На пути к этому естественному развитию, не столь ускоренному, но непременно имеющему подняться на большую высоту, действительно стоит Гоголь. Он стоит на пути к нему не столько своею иронией, отсутствием доверия и уважения к человеку, сколько всем складом своего гения, который стал складом нашей души и нашей истории. Его воображение, не так относящееся к действительности, не так относящееся и к мечте, растлило наши души и разорвало жизнь, исполнив то и другое глубочайшего страдания. Неужели мы не должны сознать это, неужели мы настолько уже испорчены, что живую жизнь начинаем любить менее, чем… игру теней в зеркале.

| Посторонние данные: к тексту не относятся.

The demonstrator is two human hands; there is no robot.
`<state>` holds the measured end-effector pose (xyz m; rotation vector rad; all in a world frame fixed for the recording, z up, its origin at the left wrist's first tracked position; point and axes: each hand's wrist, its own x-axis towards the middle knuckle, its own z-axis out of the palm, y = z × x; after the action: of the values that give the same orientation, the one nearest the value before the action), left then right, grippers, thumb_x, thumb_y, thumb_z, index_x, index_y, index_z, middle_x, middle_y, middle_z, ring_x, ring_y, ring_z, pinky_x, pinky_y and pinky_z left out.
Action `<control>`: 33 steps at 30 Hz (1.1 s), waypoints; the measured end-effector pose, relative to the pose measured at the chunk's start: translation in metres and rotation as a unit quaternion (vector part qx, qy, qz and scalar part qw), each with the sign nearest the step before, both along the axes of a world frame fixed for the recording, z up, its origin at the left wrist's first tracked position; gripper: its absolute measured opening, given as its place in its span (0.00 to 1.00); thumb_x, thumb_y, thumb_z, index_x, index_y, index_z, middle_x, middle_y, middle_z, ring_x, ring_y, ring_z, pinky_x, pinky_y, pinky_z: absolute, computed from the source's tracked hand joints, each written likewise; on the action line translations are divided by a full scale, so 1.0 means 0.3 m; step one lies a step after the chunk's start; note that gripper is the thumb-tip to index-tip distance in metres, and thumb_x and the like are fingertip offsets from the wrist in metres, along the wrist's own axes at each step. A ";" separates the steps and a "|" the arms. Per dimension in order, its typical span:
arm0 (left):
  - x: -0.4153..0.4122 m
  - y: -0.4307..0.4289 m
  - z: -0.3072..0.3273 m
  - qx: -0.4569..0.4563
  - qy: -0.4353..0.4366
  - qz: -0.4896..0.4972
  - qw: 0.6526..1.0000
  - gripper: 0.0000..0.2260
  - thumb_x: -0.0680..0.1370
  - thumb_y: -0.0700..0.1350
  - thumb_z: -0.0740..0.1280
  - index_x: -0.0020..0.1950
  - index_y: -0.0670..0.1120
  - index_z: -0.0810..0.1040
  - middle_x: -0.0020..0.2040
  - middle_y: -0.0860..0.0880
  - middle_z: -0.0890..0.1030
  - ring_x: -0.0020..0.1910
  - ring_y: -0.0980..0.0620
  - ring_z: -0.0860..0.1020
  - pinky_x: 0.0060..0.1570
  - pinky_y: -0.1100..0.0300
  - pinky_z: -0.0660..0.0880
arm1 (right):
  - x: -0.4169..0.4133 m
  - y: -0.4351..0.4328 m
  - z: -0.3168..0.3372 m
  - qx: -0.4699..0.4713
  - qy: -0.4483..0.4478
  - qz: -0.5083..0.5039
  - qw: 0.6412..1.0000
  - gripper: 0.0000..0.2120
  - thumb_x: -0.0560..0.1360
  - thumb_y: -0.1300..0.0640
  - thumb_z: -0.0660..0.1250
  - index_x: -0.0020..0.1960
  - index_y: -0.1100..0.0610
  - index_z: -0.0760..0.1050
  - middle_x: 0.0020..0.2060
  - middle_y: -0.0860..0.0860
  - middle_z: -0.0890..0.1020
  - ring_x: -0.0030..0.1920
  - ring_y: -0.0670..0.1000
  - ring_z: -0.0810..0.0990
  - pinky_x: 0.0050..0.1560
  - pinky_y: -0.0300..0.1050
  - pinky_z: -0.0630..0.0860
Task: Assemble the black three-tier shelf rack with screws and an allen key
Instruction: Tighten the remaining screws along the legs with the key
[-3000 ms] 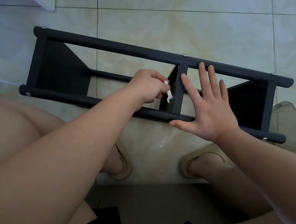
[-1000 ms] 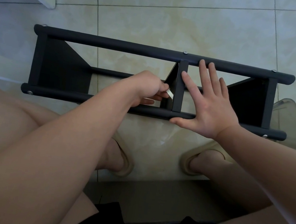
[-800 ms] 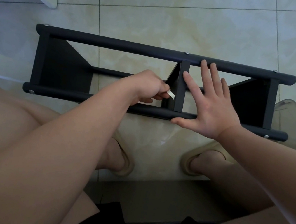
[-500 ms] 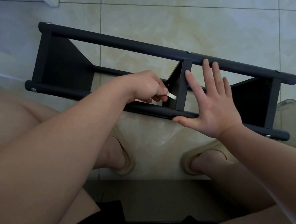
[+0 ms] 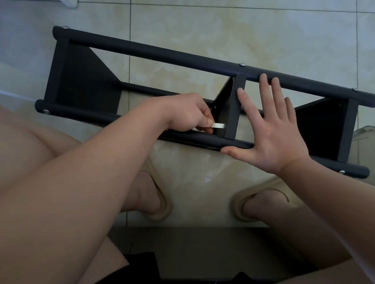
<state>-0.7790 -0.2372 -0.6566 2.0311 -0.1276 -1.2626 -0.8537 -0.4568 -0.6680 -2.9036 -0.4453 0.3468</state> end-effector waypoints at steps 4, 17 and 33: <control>-0.003 -0.001 0.001 0.012 -0.007 -0.014 1.000 0.09 0.80 0.45 0.68 0.41 0.52 0.84 0.47 0.50 0.84 0.47 0.52 0.77 0.52 0.57 0.72 | -0.002 -0.002 0.000 0.003 0.000 -0.001 1.000 0.53 0.68 0.20 0.54 0.83 0.49 0.48 0.82 0.60 0.43 0.82 0.63 0.41 0.76 0.72 0.53; 0.005 0.002 0.006 0.021 -0.048 0.028 0.998 0.08 0.76 0.42 0.69 0.39 0.50 0.83 0.38 0.54 0.86 0.50 0.50 0.82 0.54 0.53 0.77 | 0.001 -0.001 -0.001 0.001 0.005 -0.003 1.000 0.53 0.68 0.19 0.53 0.83 0.48 0.47 0.82 0.59 0.42 0.82 0.63 0.40 0.77 0.71 0.52; -0.005 -0.058 -0.020 -0.048 0.035 0.248 0.967 0.03 0.79 0.48 0.70 0.46 0.50 0.80 0.34 0.56 0.85 0.41 0.57 0.84 0.46 0.57 0.77 | 0.001 0.000 0.008 0.007 0.013 -0.004 1.000 0.54 0.68 0.19 0.53 0.84 0.49 0.47 0.82 0.59 0.42 0.81 0.63 0.40 0.77 0.70 0.53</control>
<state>-0.7806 -0.2548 -0.6624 1.7816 0.3297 -0.9838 -0.8534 -0.4569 -0.6657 -2.8833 -0.4317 0.3776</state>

К счастью, в самом творчестве Гоголя есть черты, по которым мы можем, наконец, определить его сущность. Мы возвратимся к частному факту, чтоб уяснить все сказанное и укрепить его, как кажется, непреодолимо. По какой-то обратной иронии, которая смеется над самыми мудрыми, в искусно выполненную поэму Гоголя замешались две детские фигурки. Это знаменитые Фемистоклюс и Алкид, не похожие ни на что в детском мире — ни действительном, ни опоэтизированном. Ведь о нихуто уже мы можем думать, что они были чисты и прекрасны и что никакого «оплотнения» души, о коем говорит г. Николаев, в них еще не было. И все-таки они куклы, жалкие и смешные, как и все прочие фигуры «Мертвых душ». Не вскрывает ли это с очевидностью пред нами, каков состав и остального содержания поэмы? «Не мешайте этим приходить ко Мне», — сказал Спаситель о детях; даже Он не смотрел на них с высоты и осуждающим взором, но протягивал к ним руки и привлекал их к Себе; как равно и «оплотненных» душой Он укорял и учил, но никогда не осмеивал. Как же мы можем говорить о какой-то «религиозной высоте», в свете которой знаменитый сатирик судил людей? Если это — высота, то она не имеет ничего общего с тою, с которой смотрел на людей Христос, где лежит Его Евангелие и крест и куда, конечно, должны направляться народы, убегая от всего, что обманчиво блистает для них с противоположной стороны, к счастью — всегда в очень различных точках.